# swine flu vaccinations in Spain



## jojo (Sep 20, 2007)

Spain vaccination against swine flu begins November 16th in case you wanted to know


Spain Vaccination against influenza A will begin on November 16 2009


I thought I'd copy this post from PeskyWesky under its own heading 

Thanks PW


Jo xxx


----------



## Pesky Wesky (May 10, 2009)

jojo said:


> Spain vaccination against swine flu begins November 16th in case you wanted to know
> 
> 
> Spain Vaccination against influenza A will begin on November 16 2009
> ...


I seem to become a bit "obsessionated"  as my students would say about Swine 'flu...
No more posts from me about it!!


----------



## jojo (Sep 20, 2007)

Pesky Wesky said:


> I seem to become a bit "obsessionated"  as my students would say about Swine 'flu...
> No more posts from me about it!!


LOL

I'm sure there are those who are interested PW. I'm not one of them, I prefer not to pump my family or myself full of undisclosed chemicals just to make the pharmaceutical industry even richer. But thats just my opinion!!

Jo xxx


----------



## Hombre (Sep 10, 2009)

jojo said:


> LOL
> 
> I'm sure there are those who are interested PW. I'm not one of them, I prefer not to pump my family or myself full of undisclosed chemicals just to make the pharmaceutical industry even richer. But thats just my opinion!!
> 
> Jo xxx


We had the flu jab last year and it took us a good few months to get over it. I have spoken to Mrs H about swine flu jabs and she reckons that one small prick is enough in her life .


----------



## Warren D (Aug 18, 2009)

> Asked why other countries like Italy, France and Britain were ahead of Spain in immunizing its population, he blamed this situation on the *"strategy of organization"* of the communities themselves, because in some, they have not yet completed the campaign against seasonal influenza.

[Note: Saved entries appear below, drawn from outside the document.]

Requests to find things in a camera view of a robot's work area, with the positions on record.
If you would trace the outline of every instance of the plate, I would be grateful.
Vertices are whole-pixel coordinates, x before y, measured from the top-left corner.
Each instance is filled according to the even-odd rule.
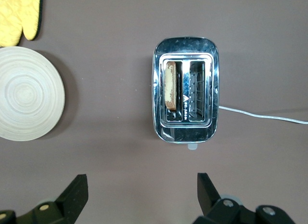
[[[59,121],[65,93],[56,68],[24,47],[0,49],[0,137],[30,141]]]

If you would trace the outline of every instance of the oven mitt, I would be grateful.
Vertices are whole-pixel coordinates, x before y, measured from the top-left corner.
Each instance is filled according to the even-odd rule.
[[[0,46],[16,46],[22,32],[33,40],[39,31],[42,0],[0,0]]]

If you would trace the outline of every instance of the power cord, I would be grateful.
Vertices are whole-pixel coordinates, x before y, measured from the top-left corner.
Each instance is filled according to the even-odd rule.
[[[231,112],[238,112],[242,113],[248,116],[256,117],[256,118],[264,118],[264,119],[278,119],[278,120],[284,120],[292,123],[297,123],[297,124],[308,124],[308,121],[302,121],[302,120],[297,120],[297,119],[290,119],[290,118],[285,118],[285,117],[274,117],[274,116],[263,116],[263,115],[257,115],[253,114],[250,112],[245,112],[242,110],[234,109],[234,108],[229,108],[229,107],[224,107],[224,106],[219,106],[220,109],[228,110]]]

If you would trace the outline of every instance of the toaster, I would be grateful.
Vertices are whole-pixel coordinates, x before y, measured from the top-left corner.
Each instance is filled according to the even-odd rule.
[[[154,129],[166,142],[194,144],[217,129],[219,61],[205,38],[165,39],[153,54]]]

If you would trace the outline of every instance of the screw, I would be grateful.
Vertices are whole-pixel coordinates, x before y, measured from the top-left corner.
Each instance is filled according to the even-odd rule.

 Does that just mean that they are not organized?


----------



## SteveHall (Oct 17, 2008)

Organised or not I will NOT be having the jab. Dr Vidar Hilset gave an impassioned plea against the jabs in this weeks Spanias Beste. I am with Jojo 100% on this matter


----------



## Pesky Wesky (May 10, 2009)

jojo said:


> Spain vaccination against swine flu begins November 16th in case you wanted to know
> 
> 
> Spain Vaccination against influenza A will begin on November 16 2009
> ...


This is info for those who want to have the jab, I'm not advocating its use


----------



## jojo (Sep 20, 2007)

SteveHall said:


> Organised or not I will NOT be having the jab. Dr Vidar Hilset gave an impassioned plea against the jabs in this weeks Spanias Beste. I am with Jojo 100% on this matter


But Steve, we never agree!!!! you cant, you must change your mind immediately!!!LOL

Jo xxx


----------